→ **TASK PROMPT**
Your reply should hold exactly the lines from the one that contains "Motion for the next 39" through the end of the data. Repeat them word for word.

※ ※ ※

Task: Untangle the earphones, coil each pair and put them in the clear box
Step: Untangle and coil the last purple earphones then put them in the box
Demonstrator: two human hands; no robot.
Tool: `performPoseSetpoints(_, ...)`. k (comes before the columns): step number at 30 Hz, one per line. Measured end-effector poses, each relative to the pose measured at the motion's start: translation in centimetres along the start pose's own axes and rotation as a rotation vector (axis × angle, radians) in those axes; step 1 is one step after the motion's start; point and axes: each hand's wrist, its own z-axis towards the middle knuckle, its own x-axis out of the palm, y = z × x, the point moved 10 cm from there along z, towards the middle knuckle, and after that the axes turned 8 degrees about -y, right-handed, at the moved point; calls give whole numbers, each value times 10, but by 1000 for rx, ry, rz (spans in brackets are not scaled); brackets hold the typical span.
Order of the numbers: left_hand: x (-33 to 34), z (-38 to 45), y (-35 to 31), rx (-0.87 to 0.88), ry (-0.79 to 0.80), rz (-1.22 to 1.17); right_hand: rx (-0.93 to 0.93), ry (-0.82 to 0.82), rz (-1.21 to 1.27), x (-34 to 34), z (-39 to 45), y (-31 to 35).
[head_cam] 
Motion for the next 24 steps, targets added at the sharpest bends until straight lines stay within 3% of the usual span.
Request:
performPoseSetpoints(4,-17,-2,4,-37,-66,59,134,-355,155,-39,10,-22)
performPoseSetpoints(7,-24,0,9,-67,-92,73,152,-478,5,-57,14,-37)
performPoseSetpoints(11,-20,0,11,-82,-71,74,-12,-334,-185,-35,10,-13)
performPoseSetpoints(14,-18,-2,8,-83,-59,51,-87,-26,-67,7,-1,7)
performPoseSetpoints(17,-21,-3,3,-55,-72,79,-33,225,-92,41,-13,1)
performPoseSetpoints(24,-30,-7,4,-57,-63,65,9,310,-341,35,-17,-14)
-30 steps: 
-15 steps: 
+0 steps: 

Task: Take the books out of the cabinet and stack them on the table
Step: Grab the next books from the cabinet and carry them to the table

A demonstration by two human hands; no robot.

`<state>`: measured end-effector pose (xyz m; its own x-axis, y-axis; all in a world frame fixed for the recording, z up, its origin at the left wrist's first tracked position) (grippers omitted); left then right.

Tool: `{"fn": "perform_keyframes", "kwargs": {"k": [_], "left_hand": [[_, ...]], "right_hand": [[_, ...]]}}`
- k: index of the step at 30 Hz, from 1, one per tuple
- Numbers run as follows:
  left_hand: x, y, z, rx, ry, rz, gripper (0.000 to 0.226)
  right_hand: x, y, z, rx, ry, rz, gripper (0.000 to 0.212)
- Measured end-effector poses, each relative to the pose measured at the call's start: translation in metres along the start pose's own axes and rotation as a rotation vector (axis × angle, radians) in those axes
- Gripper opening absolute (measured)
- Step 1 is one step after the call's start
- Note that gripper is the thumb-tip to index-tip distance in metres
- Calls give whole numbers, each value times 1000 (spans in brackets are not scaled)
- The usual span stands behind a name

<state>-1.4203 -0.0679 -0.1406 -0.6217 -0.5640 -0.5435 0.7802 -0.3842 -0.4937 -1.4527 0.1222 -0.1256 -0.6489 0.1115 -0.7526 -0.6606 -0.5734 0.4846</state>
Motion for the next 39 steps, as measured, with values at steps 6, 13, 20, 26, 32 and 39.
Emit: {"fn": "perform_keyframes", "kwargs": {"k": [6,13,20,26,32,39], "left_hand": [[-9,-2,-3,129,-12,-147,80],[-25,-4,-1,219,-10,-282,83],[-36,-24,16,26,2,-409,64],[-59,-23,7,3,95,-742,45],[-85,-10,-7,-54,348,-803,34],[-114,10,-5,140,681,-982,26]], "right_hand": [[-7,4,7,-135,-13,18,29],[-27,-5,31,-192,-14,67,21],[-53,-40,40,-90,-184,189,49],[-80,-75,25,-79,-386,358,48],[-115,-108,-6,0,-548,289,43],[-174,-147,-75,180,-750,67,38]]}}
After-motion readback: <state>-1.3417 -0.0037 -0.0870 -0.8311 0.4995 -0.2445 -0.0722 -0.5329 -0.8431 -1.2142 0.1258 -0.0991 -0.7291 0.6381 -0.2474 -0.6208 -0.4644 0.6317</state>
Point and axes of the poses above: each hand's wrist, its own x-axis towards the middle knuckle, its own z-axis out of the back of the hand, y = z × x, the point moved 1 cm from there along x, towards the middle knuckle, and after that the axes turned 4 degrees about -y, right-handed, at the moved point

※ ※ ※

→ **PROBLEM SOLUTION**
Motion for the next 39 steps, as measured, with values at steps 6, 13, 20, 26, 32 and 39.
Emit: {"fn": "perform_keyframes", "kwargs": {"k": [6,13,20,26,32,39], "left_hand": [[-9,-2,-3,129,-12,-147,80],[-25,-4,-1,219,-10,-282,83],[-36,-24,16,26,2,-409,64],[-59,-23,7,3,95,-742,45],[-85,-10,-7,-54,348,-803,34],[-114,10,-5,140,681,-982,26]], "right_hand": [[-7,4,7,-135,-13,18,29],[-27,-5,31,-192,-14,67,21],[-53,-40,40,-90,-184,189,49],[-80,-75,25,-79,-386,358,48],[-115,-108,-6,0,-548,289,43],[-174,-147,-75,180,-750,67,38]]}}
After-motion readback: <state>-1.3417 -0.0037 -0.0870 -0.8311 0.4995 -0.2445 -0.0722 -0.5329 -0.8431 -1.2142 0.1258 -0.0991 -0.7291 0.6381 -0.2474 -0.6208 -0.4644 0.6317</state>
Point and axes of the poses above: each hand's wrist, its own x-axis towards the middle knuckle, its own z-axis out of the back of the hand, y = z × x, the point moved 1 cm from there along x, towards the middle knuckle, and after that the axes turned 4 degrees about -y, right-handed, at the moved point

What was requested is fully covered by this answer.